* _GIVEN DATA_:
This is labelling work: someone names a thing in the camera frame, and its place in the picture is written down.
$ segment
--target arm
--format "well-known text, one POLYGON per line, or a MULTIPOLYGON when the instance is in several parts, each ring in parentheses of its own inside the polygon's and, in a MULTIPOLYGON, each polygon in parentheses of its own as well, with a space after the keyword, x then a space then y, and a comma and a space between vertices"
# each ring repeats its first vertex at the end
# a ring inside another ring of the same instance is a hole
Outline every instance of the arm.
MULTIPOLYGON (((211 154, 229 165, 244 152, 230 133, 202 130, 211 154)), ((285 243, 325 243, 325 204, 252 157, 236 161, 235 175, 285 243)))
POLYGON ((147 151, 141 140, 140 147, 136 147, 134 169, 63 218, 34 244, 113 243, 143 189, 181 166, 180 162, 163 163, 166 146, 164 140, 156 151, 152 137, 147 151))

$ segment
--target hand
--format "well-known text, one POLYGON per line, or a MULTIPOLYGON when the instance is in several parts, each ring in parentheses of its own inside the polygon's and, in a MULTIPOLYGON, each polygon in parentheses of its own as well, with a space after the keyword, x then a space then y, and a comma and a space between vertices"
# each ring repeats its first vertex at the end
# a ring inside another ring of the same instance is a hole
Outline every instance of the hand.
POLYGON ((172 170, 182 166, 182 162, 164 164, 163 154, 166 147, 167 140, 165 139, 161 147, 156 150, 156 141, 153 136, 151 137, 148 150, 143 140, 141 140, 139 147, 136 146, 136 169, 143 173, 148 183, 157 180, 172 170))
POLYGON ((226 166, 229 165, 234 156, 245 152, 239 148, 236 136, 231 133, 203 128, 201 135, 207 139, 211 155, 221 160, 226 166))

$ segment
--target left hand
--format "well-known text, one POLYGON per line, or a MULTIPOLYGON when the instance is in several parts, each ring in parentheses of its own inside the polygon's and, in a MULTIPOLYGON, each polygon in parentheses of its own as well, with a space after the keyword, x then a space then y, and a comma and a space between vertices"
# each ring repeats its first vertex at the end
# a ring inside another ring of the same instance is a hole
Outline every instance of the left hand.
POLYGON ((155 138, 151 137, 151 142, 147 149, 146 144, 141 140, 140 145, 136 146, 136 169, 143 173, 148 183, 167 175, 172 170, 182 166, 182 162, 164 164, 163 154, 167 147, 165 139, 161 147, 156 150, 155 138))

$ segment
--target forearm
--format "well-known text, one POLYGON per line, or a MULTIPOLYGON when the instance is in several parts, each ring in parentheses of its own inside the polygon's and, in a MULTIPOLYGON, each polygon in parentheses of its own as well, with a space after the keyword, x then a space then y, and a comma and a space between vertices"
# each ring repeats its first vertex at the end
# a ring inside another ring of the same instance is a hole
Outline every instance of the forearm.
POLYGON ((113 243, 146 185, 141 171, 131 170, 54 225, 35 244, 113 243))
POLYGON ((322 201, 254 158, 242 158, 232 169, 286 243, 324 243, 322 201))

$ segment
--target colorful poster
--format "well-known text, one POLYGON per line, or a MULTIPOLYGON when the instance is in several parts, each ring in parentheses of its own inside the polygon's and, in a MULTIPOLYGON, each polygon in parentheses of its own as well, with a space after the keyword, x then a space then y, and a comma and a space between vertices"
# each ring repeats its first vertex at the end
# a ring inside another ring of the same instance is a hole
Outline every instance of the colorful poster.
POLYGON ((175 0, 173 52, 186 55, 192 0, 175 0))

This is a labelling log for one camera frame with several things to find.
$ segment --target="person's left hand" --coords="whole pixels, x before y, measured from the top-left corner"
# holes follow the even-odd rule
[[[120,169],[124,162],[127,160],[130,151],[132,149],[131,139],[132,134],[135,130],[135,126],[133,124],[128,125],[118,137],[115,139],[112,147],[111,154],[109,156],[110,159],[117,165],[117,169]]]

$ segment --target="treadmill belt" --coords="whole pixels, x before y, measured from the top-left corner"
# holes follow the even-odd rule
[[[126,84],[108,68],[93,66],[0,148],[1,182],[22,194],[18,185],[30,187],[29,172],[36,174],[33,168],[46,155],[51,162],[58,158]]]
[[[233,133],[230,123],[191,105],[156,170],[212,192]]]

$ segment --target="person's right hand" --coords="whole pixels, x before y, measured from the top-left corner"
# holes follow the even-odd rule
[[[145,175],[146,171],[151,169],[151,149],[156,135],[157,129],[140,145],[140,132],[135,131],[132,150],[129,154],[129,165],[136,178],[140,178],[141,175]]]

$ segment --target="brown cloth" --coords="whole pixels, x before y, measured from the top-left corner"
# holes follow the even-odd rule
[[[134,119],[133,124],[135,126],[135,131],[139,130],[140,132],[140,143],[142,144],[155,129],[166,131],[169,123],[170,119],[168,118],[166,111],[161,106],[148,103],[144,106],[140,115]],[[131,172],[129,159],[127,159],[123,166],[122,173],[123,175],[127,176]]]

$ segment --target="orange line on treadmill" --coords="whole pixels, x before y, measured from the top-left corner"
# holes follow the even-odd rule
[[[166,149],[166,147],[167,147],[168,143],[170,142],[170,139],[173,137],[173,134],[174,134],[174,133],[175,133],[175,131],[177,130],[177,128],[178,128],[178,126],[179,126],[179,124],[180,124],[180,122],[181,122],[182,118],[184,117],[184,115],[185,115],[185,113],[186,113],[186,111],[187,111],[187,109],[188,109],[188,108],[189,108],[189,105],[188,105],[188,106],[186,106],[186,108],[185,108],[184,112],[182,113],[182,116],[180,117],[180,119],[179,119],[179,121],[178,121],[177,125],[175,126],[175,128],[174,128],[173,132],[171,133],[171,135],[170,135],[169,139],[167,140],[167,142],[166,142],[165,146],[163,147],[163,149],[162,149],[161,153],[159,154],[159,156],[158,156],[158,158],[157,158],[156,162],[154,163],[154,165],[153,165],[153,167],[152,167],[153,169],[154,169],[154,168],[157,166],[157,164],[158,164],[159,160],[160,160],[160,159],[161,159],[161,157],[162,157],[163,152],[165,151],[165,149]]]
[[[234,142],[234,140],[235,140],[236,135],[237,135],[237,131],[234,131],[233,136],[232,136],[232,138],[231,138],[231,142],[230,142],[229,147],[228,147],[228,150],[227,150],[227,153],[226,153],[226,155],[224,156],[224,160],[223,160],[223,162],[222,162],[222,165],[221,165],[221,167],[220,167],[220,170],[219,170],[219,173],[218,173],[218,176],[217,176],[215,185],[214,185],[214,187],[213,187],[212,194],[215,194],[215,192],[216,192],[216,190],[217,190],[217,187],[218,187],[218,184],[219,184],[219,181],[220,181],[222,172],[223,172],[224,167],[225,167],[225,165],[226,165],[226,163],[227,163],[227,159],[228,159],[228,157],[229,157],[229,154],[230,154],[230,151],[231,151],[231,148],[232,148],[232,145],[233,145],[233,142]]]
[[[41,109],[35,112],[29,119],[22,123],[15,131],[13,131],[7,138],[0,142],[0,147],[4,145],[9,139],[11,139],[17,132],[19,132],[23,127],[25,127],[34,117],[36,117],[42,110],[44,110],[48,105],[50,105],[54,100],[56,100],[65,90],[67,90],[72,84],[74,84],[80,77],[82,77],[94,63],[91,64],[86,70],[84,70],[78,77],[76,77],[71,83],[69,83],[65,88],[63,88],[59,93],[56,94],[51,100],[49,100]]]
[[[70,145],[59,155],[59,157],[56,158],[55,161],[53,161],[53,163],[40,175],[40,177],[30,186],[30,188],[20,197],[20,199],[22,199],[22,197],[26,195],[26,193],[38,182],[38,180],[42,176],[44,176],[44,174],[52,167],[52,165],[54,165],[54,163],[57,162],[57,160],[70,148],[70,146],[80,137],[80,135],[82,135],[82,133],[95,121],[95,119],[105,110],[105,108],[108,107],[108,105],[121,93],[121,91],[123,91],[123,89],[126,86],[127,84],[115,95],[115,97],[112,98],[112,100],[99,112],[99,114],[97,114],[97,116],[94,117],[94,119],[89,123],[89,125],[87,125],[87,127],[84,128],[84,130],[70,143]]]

* _WHAT IS EXPECTED_:
In the listing above, find the line with "Outline every instance of the forearm." and the line with "This is a labelling", then print exactly those two lines and every line between them, and nothing more.

* _SOLUTION TO THIS PROBLEM_:
Outline every instance of the forearm.
POLYGON ((113 243, 146 185, 141 171, 131 170, 54 225, 35 244, 113 243))
POLYGON ((322 201, 254 158, 242 158, 232 169, 286 243, 324 243, 322 201))

$ segment
--target colorful poster
--format "well-known text, one POLYGON per line, or a MULTIPOLYGON when the instance is in several parts, each ring in parentheses of its own inside the polygon's and, in a MULTIPOLYGON, each polygon in parentheses of its own as well, with a space after the keyword, x then a space then y, and a comma and a space between vertices"
# each ring repeats its first vertex at the end
# a ring inside another ring of the same instance is a hole
Outline every instance of the colorful poster.
POLYGON ((175 0, 173 52, 186 55, 192 0, 175 0))

This is a labelling log for one camera frame with several things to find.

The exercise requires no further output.